Can Levelling Up help us Build Back Healthier?
With the publication of the government’s White Paper, finally we have some definition and direction to what ‘levelling up’ actually aims to achieve.
The most illuminating part of the 700-page document came in the announcement of twelve levelling up missions, most to be achieved by 2030. Looking suspiciously like a return to the Public Service Agreements of the Brown-era, mission-based policy has been back in vogue, thanks mainly to the efforts of Mariana Mazzucato, whose work had been highly influential on the UK government’s now dormant Industrial Strategy.
Certainly that strategy seems to be making a return (it is worth noting that Andy Haldane, now on secondment from the RSA to lead levelling up policy was the Chair of the Industrial Strategy Council), with some of the missions reflective of the government’s previous ‘Grand Challenges’. Public Policy Project’s Social Care Policy Network Chair, Damian Green, highlighted this in the House of Commons, welcoming the focus on maintaining a commitment to five years of extra healthy life.
Yet missions are but words on a page without a clear and deliverable strategy behind them. How these missions are to be achieved remains unknown: what is known, however, is that there is unlikely – at this point in the spending cycle at least – to be any new money to deliver them. A rejuvenation of local economies on the scale that was seen in post-reunification Germany will require a level of sustained investment that is simply in a different league to the UK’s own Levelling Up agenda.
These twelve missions are an accurate and timely depiction of why Levelling Up must succeed – but without the cash required to turn these policies into a nationally transformative reality, they risk crashing and burning. And with at least two general elections to pass before 2030, who will finally be held accountable to deliver them?
The White Paper can only have a positive impact on society if locally led initiatives are given the necessary help to scale their success. This objective is central to PPP’s 2022 Health Inequalities policy programme.
Turning an aspirational slogan into a tangible reality
The white paper correctly acknowledges central government’s role in driving these reforms, but the results of local health rejuvenation will, naturally, be delivered locally
The 12 missions are central to the government’s policy and the Levelling Up agenda is designed to “give people control over their lives” and perhaps nowhere is this principle more important than with regards to health.
Recent data shows that, even before the Covid-19 pandemic, life expectancy was stalling and declining for poorer people in most regions. Successive governments have failed to address the crisis of health inequality – Covid-19 has now laid bare and worsened this growing ‘syndemic’.
In this context, perhaps a more fitting mantra would be ‘Build Back Healthier’.
It has been long established that healthcare alone cannot close the health inequality gap. It is the social determinants of health, such as employment, education and housing that make the real difference to people’s health outcomes.
The white paper correctly acknowledges central government’s role in driving these reforms, but the results of local health rejuvenation will, naturally, be delivered locally. As such, the government’s focus on devolution is welcome news for health providers, as there is a growing body of evidence to suggest that the most effective health interventions are undertaken at a local level.
Building on Sir Michael Marmot’s ground-breaking work on health inequality, PPP has highlighted a series of compelling case studies as to how collaboration between local government, the health service, voluntary sector, business sector and the wider community can create tangible improvements to health inequality. The report can be found here.
The road ahead
The results of the Level Up agenda will be demonstrated through localised endeavour and led by a new generation of system leaders and innovators
It is clear that much more work needs to be done. This year, PPP is launching two major health inequality policy projects, Build Back Healthier: The role of business in tackling health inequalities and The Digital Divide: reducing inequalities for better health.
Sir Michael has long made the case that health is a good indicator of how ‘well’ society is doing as a whole. It is therefore reasonable to argue that health inequality statistics can be used as a clear metric of how equal a society is across a broad spectrum of indicators. In the same way that we use GDP to measure economic growth, it is not unreasonable to argue we can consider population health metrics and their relationship to ‘social growth’ in a similar way (of course this in no mean neglects or fails to acknowledge the inextricable link between economic and social growth).
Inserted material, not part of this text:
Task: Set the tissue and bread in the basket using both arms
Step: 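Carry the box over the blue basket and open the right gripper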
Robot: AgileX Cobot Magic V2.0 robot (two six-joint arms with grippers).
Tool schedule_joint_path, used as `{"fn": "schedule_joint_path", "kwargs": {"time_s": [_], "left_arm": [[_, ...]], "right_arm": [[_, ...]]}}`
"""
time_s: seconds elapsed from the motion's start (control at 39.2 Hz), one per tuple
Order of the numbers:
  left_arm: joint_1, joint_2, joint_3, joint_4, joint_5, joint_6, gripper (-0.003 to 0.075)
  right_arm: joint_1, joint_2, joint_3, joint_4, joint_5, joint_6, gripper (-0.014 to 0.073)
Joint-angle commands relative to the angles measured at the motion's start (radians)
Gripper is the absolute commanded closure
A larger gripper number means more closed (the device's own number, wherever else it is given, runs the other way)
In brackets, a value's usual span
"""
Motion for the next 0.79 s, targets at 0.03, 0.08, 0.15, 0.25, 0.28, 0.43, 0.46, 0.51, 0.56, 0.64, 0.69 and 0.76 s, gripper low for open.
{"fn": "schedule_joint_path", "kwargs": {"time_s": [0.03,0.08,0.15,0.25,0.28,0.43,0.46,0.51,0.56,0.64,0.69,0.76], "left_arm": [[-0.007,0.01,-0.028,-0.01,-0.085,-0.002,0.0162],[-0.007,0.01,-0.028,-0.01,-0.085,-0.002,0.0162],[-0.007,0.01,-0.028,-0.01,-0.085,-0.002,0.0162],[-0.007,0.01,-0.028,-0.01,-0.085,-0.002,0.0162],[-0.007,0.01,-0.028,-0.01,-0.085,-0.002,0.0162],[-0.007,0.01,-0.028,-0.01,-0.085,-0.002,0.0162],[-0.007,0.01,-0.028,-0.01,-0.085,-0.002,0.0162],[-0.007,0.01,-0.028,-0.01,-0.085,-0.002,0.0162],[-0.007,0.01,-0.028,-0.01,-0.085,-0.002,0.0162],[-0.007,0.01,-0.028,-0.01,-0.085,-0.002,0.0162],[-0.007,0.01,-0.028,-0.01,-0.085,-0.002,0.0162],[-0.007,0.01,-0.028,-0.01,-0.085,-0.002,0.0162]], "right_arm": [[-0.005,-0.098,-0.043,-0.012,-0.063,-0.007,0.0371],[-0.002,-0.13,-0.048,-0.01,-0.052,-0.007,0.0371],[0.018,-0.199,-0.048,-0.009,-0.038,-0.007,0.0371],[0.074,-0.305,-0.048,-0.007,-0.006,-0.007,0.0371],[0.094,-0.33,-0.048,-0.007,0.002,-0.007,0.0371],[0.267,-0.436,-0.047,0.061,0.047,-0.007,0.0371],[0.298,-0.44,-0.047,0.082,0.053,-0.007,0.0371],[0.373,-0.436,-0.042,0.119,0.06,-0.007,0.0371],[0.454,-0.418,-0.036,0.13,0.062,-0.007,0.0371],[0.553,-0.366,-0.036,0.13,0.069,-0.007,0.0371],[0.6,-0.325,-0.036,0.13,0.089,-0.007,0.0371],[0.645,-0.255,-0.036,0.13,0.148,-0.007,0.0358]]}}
Gathering together a commission of businesses, Build Back Healthier will seek to take evidence on and lead the policy debate on what businesses can do to reduce health inequalities in 2022.
Covid-19 has revealed huge inequalities when it comes to digital health. The pandemic accelerated what has always been an inevitable move towards digital over the past decade.
The debate is often pitched as binary: either we move towards digital and leave underserved populations behind, or we don’t move technological advancements along to accommodate for those people. The Digital Divide will focus on what digital health can do for underserved populations. Digital transformation is the future of healthcare and as such, good policy is in urgent demand when it comes to addressing those at risk of being left behind. We aim to meet that demand with this exciting piece of policy work in 2022.
The results of the Level Up agenda will be demonstrated through localised endeavour and led by a new generation of system leaders and innovators. Public Policy Projects is pursuing a programme of works throughout 2022 and beyond to not only showcase this work, but scale the success across a marginalised society.